Work instruction
Word for word, repeat each record that follows.

Source records

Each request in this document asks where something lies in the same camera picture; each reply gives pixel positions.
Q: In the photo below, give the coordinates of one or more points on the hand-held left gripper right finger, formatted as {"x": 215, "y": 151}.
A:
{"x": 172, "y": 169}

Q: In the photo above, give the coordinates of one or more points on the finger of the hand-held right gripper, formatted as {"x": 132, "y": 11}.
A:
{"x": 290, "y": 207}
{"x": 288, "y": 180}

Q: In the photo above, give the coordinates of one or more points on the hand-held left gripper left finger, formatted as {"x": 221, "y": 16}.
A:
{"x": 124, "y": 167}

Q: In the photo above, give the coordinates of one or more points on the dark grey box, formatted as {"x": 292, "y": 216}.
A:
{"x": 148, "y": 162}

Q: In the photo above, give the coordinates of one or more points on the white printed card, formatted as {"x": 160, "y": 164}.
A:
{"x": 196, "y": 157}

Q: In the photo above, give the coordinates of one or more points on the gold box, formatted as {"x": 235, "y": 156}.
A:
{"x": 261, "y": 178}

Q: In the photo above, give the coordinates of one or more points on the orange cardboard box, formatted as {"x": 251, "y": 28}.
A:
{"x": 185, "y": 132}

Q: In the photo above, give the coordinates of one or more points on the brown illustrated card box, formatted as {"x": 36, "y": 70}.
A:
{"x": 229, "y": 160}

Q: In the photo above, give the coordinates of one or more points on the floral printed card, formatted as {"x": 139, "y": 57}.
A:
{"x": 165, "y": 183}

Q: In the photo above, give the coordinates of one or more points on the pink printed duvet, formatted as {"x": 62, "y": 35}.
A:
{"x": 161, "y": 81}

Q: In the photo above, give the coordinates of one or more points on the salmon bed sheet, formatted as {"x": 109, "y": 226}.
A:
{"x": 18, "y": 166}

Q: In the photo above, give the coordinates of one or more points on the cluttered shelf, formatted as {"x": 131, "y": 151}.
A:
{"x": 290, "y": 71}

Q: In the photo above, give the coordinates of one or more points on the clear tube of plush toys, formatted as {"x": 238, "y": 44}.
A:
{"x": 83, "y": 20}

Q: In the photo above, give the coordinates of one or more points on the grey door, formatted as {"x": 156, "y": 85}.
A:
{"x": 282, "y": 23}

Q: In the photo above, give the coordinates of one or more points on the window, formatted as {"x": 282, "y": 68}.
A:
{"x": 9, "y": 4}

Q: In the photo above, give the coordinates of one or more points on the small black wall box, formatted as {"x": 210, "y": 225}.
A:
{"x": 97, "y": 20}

Final answer
Each request in this document asks where something lies in the same camera picture; each reply gives pixel positions.
Q: In the photo below, give the coordinates of one or more points on the hand-held left gripper right finger, formatted as {"x": 215, "y": 151}.
A:
{"x": 172, "y": 169}

Q: In the photo above, give the coordinates of one or more points on the finger of the hand-held right gripper, formatted as {"x": 132, "y": 11}.
A:
{"x": 290, "y": 207}
{"x": 288, "y": 180}

Q: In the photo above, give the coordinates of one or more points on the hand-held left gripper left finger, formatted as {"x": 221, "y": 16}.
A:
{"x": 124, "y": 167}

Q: In the photo above, give the coordinates of one or more points on the dark grey box, formatted as {"x": 292, "y": 216}.
A:
{"x": 148, "y": 162}

Q: In the photo above, give the coordinates of one or more points on the white printed card, formatted as {"x": 160, "y": 164}.
A:
{"x": 196, "y": 157}

Q: In the photo above, give the coordinates of one or more points on the gold box, formatted as {"x": 235, "y": 156}.
A:
{"x": 261, "y": 178}

Q: In the photo above, give the coordinates of one or more points on the orange cardboard box, formatted as {"x": 251, "y": 28}.
A:
{"x": 185, "y": 132}

Q: In the photo above, give the coordinates of one or more points on the brown illustrated card box, formatted as {"x": 36, "y": 70}.
A:
{"x": 229, "y": 160}

Q: In the photo above, give the coordinates of one or more points on the floral printed card, formatted as {"x": 139, "y": 57}.
A:
{"x": 165, "y": 183}

Q: In the photo above, give the coordinates of one or more points on the pink printed duvet, formatted as {"x": 62, "y": 35}.
A:
{"x": 161, "y": 81}

Q: In the photo above, give the coordinates of one or more points on the salmon bed sheet, formatted as {"x": 109, "y": 226}.
A:
{"x": 18, "y": 166}

Q: In the photo above, give the coordinates of one or more points on the cluttered shelf, formatted as {"x": 131, "y": 151}.
A:
{"x": 290, "y": 71}

Q: In the photo above, give the coordinates of one or more points on the clear tube of plush toys, formatted as {"x": 238, "y": 44}.
A:
{"x": 83, "y": 20}

Q: In the photo above, give the coordinates of one or more points on the grey door, formatted as {"x": 156, "y": 85}.
A:
{"x": 282, "y": 23}

Q: In the photo above, give the coordinates of one or more points on the window, formatted as {"x": 282, "y": 68}.
A:
{"x": 9, "y": 4}

Q: In the photo above, give the coordinates of one or more points on the small black wall box, formatted as {"x": 210, "y": 225}.
A:
{"x": 97, "y": 20}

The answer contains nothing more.